To return to the things about documentary, and the things it looks
at and how... documentaries are primarily good or bad because of the
quality of their twin methodologies: the methodology of research and
the methodology of how the film is created. This is a model for the
bifurcation that exists for me where I am making artworks and also
researching topics. The fact that I am not making straightforward
documentaries illustrates a different methodology for story-telling. In
Tiercel, for example, I'm retelling a story -the battle of maldon-
that's originally cast in an old european paternalistic mode- a fascist
epic as Susan Sontag might have it. Essentially a story about death and
the glory of obedience. But I'm reframing it as something else, or
trying to. I'm trying to create a more complex sort of tragic
narrative...



I have a chance to explore this more consciously with Copse. I can
choose to subvert the expected story. I was able to subvert the form
more than the story in Tiercel, and with Remembrancer, I reframed a
history in an emotional register that settled on a complex landscape of
imperial guilt and nostalgia. I'm not sure that I'm not sometimes
guilty of celebrating these things in a sort of "hinged" nostalgia: ie one that isn't deconstructed but has a few more degrees of freedom.



When I ask "is Whistling Copse okay?" I'm really saying "is my
practice okay?". Running through these things has helped me to see some
of the limitations, some of the rusted machinery. I am, however,
getting to grips with some of the issues I've found most appealing. The
thought of myself, of my books as a sort of documentary investigation
is especially helpful, and might help me develop a few new modes of
practice.



Touching on which, I suppose one might be the ways in which i deploy
evidence- my research. Typically i have used poetry to edit, condense
and reframe the things I've researched. I'm not finished with that, and
want to take it further in itself, become more conscious of it. But
what I also want to do is to find other ways of presenting narrative,
particularly text. By validating my practice to myself as documentary,
i may find that I am able to include transcripts or prose, or perhaps
spoken or recorded words. What of the integration with the image? I
think in the model I am constructing the guide will be to serve the
investigation in whatever sense it comes to be. What might the
investigation be in Copse?

Poaching Class
Hunting/Tracking/Stealth Guns Land Vegetation Blood Folk art Ceramics
Food Night Murder Ownership Ballistics Trial/Law Proof/Knowledge Sport
Clothing Pheasants Shotgun shells Mathematical distribution Photography
Newspapers Reporting Police

The areas that seem
most interesting from a historical culture point of view seem to me to
be those of Class and Proof/Knowledge. The other things are a setting
for these and if they struggle to illustrate my points perhaps that's
alright. But what are my points? Am I dispassionately re recording what
happened? No? What am I choosing to change, choosing to highlight. HOW
AM I TELLING THE STORY? Up to now, I have been working on a poem that
would sandwich images of poaching and hunting with the images of
murder. This has some milage in it as far as illustrating some concerns
about class goes, but less about the quality of judgement given to the
story later. I had at one point thought of the project as two paired
books (paired, not unlike rifles perhaps, or a brace of pheasant). One,
Whistling Copse, and two, A Complete Science. I'm going to return to
this model now, with a greater consciousness that I am using them in a
deliberate and modular way to narrate a documentary.

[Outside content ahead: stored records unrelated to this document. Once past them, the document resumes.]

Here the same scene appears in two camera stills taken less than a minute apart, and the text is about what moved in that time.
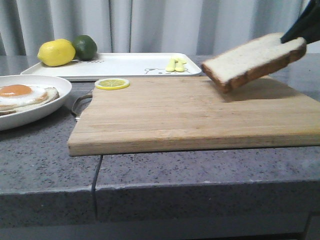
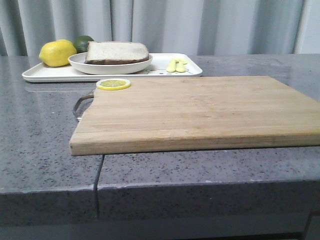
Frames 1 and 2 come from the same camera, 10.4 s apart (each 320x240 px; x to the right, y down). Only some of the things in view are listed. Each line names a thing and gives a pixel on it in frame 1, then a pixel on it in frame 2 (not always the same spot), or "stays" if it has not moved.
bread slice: [253, 59] → [108, 52]
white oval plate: [26, 118] → [77, 61]
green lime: [86, 47] stays
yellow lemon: [56, 52] stays
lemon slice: [111, 83] stays
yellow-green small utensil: [172, 67] stays
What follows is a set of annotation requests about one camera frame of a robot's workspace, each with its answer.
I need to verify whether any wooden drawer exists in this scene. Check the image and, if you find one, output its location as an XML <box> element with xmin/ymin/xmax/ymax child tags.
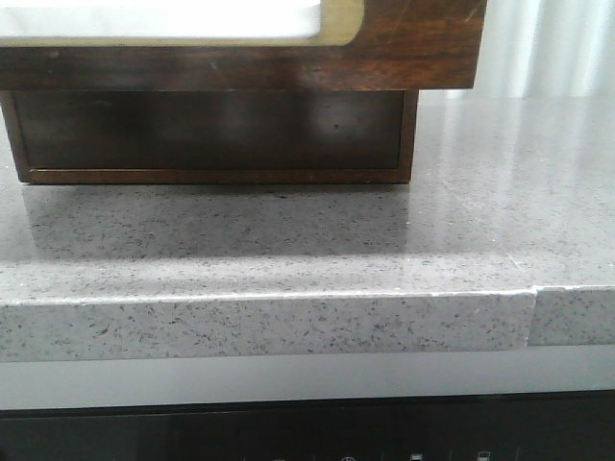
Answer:
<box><xmin>15</xmin><ymin>91</ymin><xmax>403</xmax><ymax>170</ymax></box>
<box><xmin>1</xmin><ymin>1</ymin><xmax>487</xmax><ymax>91</ymax></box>

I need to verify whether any dark wooden drawer cabinet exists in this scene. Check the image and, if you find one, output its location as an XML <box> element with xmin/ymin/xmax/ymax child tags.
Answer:
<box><xmin>1</xmin><ymin>90</ymin><xmax>418</xmax><ymax>184</ymax></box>

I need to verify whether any black appliance control panel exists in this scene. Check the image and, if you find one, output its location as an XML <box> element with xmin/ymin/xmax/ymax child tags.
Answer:
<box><xmin>1</xmin><ymin>391</ymin><xmax>614</xmax><ymax>460</ymax></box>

I think, however, that I will also make a third piece, probably not
in book form alone. I anticipate using video and voice recording. Armed
with a good deal of research information I could make a video of myself
as a sort of tourguide for the wood. Just clearly stating some
impressions and recording my research: documentary as plain as I can
make it. Then put it with the books...what will happen? Will it want to
mutate. What else is there?



The other thing, and a thread I simply must chase up, is the
existence of a BBC documentary that was made of the case in a series
about an expert witness. I've not really had a chance to pursue this
yet...



Aside from all this diverting thought, I really must get round to writing some of the stuff I'm meant to be doing.